• Description of the task
Below is a listing; reproduce exactly its lines from the one containing "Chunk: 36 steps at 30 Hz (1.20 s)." to its last line, both ends kept, and no other lines.

[[ Supplied material, beginning ]]

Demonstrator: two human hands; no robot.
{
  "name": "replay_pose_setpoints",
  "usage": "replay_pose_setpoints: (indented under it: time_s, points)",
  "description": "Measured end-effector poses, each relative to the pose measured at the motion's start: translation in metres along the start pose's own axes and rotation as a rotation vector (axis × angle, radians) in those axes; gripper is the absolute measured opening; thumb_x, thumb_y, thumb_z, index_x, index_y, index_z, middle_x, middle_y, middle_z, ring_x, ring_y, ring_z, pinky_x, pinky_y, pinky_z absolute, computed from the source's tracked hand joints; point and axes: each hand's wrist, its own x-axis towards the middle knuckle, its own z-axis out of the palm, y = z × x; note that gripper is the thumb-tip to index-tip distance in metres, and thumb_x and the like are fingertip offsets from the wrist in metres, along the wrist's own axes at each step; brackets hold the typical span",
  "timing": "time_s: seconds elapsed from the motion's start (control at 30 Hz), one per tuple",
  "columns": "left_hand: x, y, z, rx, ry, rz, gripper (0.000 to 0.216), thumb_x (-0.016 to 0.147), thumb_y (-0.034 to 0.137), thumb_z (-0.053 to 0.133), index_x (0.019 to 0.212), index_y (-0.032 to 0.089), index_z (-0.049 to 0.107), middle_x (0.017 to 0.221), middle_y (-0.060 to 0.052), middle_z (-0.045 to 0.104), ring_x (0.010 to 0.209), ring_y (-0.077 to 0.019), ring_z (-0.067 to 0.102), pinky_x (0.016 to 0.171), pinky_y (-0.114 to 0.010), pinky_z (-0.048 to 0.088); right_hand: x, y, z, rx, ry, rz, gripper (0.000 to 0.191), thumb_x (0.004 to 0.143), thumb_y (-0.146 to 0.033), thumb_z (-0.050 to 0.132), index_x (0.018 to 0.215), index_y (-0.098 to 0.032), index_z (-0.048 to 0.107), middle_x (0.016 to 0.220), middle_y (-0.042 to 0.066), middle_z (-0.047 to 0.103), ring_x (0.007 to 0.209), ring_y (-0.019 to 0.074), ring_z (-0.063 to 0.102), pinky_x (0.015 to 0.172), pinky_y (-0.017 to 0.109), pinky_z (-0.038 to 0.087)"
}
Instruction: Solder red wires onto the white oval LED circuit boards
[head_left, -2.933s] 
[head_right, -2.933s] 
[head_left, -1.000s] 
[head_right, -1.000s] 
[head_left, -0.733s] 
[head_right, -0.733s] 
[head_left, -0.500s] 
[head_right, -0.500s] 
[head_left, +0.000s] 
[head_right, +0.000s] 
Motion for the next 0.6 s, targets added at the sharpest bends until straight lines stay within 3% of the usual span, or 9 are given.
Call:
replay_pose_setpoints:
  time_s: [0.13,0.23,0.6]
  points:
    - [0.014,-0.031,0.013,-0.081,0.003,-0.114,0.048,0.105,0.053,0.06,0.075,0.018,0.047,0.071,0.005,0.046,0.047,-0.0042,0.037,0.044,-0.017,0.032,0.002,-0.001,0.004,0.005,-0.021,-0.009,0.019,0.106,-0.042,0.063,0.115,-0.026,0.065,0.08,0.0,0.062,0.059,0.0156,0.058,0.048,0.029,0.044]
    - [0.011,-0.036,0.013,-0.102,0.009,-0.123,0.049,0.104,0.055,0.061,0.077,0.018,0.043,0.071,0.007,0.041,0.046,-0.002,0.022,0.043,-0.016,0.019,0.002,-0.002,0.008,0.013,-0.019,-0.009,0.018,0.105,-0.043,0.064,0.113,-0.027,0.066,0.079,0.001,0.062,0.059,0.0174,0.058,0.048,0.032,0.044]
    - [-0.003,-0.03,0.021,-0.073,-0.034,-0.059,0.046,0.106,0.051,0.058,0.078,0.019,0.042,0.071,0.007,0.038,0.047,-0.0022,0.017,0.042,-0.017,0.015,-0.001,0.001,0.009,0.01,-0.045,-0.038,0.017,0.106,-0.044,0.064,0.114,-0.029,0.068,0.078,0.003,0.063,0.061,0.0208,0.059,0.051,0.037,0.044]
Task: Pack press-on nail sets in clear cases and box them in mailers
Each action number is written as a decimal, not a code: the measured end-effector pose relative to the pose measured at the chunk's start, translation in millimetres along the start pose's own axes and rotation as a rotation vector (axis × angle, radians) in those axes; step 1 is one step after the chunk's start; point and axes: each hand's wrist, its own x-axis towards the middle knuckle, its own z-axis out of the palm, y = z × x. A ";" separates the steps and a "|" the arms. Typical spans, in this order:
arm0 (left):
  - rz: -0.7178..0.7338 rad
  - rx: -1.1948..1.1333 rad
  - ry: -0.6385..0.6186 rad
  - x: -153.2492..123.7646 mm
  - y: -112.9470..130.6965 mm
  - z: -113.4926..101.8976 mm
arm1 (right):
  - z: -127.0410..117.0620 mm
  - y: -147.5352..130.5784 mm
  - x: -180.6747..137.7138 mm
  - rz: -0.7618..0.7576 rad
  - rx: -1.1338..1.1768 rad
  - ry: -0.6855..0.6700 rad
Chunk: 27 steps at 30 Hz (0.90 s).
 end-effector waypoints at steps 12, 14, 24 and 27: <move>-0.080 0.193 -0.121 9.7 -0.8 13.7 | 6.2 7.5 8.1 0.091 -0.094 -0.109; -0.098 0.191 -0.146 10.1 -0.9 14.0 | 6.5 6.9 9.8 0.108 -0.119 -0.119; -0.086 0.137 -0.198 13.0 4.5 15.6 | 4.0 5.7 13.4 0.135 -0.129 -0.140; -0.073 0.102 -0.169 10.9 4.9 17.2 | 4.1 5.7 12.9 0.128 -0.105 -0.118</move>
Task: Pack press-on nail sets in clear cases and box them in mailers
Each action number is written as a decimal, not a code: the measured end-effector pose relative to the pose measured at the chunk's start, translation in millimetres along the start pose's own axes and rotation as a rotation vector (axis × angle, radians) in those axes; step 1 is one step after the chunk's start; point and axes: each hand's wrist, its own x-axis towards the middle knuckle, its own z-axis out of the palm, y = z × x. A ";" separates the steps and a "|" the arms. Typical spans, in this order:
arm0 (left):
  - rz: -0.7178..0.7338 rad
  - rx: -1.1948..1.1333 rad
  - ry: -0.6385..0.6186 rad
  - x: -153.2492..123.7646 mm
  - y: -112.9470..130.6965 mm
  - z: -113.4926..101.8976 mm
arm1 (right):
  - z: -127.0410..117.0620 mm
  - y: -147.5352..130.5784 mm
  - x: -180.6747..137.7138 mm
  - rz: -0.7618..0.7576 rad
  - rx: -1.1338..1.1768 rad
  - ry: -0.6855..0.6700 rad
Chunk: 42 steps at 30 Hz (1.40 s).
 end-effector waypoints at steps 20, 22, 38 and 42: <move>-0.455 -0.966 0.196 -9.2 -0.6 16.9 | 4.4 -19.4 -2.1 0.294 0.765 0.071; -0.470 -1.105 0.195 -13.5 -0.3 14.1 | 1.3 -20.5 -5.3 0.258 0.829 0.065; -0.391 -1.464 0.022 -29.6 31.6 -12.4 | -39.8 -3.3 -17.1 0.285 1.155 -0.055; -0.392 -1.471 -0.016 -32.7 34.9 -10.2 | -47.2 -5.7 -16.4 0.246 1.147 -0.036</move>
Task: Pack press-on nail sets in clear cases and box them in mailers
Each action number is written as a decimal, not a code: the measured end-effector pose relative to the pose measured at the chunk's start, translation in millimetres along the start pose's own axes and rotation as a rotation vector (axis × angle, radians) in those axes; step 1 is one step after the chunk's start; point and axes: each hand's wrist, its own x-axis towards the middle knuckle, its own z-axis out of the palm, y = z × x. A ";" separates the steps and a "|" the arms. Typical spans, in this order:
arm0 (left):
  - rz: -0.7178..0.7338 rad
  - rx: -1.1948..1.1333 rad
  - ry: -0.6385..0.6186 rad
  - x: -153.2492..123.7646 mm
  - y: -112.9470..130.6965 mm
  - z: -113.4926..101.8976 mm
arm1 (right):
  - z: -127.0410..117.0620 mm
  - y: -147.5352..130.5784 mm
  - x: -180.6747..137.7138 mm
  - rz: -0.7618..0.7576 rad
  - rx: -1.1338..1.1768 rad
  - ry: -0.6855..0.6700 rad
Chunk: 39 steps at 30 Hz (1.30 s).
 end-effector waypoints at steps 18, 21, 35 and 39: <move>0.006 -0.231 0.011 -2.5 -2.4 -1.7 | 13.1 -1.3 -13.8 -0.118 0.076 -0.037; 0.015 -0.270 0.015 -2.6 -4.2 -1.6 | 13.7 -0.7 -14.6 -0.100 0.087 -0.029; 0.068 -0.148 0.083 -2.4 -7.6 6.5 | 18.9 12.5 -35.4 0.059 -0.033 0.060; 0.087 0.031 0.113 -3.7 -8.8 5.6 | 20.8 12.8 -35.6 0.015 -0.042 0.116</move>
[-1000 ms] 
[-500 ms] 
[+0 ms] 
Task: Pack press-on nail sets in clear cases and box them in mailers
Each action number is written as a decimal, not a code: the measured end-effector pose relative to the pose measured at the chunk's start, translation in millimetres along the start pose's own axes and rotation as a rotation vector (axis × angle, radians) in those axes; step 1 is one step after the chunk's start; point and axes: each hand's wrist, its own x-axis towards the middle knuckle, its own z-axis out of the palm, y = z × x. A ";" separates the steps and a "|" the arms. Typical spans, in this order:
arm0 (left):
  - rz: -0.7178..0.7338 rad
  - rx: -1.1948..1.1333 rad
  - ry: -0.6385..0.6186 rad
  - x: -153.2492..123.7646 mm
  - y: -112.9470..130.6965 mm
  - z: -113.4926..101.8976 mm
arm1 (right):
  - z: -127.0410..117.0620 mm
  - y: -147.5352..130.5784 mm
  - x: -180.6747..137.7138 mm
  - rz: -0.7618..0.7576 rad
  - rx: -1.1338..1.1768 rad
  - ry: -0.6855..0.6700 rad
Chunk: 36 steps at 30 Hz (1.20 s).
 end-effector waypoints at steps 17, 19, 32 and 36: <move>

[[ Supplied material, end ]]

• Response to the task
Chunk: 36 steps at 30 Hz (1.20 s).
 end-effector waypoints at steps 17, 19, 32 and 36: <move>

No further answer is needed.